▶ INSTRUCTIONS FOR THE TASK
Looking at the data below, how many lines include the word "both"? Respond with the number only.

▶ RAW DATA
=== Begin Enclosure ===

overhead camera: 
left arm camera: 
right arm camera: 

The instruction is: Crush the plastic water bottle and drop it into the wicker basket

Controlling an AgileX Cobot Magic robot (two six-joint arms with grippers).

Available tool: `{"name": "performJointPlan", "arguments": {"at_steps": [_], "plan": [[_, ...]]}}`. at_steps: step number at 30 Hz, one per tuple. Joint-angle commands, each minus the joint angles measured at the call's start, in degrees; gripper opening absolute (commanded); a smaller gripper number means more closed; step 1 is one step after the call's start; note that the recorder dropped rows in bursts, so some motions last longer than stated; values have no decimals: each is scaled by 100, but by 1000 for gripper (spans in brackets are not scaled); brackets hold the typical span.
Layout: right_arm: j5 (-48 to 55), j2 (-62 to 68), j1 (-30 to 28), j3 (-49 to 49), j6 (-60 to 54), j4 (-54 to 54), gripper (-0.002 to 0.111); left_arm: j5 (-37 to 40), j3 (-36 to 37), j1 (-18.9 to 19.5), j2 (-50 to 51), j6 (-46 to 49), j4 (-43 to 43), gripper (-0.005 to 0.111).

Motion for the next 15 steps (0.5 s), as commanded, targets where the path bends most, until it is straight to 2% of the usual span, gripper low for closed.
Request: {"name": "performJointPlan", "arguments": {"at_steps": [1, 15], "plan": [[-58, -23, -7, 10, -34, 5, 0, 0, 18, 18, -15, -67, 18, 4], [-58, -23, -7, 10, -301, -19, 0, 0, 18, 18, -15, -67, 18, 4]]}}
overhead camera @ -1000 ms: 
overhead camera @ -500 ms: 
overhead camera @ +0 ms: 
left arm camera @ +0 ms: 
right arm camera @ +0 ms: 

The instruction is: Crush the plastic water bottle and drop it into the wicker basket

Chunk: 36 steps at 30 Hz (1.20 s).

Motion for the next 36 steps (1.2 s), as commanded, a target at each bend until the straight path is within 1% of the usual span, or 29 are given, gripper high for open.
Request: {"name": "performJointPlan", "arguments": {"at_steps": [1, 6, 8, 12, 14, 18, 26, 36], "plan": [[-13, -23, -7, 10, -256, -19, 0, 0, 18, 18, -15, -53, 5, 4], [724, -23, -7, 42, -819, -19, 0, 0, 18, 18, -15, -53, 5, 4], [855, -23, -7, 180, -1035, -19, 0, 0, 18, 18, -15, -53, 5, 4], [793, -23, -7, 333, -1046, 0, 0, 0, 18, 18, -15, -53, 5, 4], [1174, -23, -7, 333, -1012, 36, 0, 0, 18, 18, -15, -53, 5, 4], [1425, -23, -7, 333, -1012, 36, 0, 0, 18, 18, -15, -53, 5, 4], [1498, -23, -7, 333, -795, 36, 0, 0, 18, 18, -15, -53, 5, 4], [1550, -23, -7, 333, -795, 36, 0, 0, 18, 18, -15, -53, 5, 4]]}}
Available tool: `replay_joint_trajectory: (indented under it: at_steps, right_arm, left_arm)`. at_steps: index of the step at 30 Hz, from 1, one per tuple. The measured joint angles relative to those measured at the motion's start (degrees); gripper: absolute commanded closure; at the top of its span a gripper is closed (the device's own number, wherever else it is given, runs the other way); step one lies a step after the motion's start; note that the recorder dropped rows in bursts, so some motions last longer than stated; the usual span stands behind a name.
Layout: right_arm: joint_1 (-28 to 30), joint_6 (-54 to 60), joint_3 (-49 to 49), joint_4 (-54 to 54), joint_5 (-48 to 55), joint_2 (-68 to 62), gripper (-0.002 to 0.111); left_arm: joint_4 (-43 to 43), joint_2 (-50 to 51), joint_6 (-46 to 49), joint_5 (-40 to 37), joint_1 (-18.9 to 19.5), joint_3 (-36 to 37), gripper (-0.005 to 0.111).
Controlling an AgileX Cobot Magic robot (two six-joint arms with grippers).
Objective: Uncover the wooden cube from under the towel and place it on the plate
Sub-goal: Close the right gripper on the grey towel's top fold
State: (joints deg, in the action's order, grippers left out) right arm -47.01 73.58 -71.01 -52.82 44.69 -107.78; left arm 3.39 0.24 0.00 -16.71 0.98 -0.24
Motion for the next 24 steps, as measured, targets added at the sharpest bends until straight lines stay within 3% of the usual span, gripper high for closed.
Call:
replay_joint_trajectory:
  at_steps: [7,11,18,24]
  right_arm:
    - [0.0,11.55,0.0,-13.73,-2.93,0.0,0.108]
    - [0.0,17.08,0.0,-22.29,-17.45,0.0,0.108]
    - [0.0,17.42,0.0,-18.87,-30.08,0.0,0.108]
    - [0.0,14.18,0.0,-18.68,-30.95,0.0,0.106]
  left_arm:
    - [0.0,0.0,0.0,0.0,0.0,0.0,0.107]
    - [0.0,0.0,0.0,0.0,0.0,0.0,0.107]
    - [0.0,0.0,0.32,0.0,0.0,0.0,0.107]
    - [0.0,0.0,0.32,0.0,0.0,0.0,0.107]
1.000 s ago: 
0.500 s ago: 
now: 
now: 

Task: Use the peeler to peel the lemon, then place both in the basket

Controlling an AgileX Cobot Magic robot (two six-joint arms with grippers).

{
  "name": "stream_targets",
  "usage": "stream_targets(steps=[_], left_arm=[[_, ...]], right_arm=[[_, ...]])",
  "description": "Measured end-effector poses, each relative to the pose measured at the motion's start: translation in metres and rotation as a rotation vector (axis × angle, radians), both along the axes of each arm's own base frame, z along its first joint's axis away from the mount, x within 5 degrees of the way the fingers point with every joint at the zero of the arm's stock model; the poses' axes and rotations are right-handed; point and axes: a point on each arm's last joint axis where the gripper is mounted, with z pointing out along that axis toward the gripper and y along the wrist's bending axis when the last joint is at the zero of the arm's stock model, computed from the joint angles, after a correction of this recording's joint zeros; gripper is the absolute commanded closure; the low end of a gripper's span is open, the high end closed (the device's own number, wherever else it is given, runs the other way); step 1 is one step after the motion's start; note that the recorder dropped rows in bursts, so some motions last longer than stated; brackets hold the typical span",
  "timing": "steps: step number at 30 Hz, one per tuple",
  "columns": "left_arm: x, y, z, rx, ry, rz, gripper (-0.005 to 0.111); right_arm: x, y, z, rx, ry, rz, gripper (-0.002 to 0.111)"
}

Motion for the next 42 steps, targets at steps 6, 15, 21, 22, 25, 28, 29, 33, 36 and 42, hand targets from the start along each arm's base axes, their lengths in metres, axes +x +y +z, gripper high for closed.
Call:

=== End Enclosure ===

▶ EXERCISE SOLUTION
2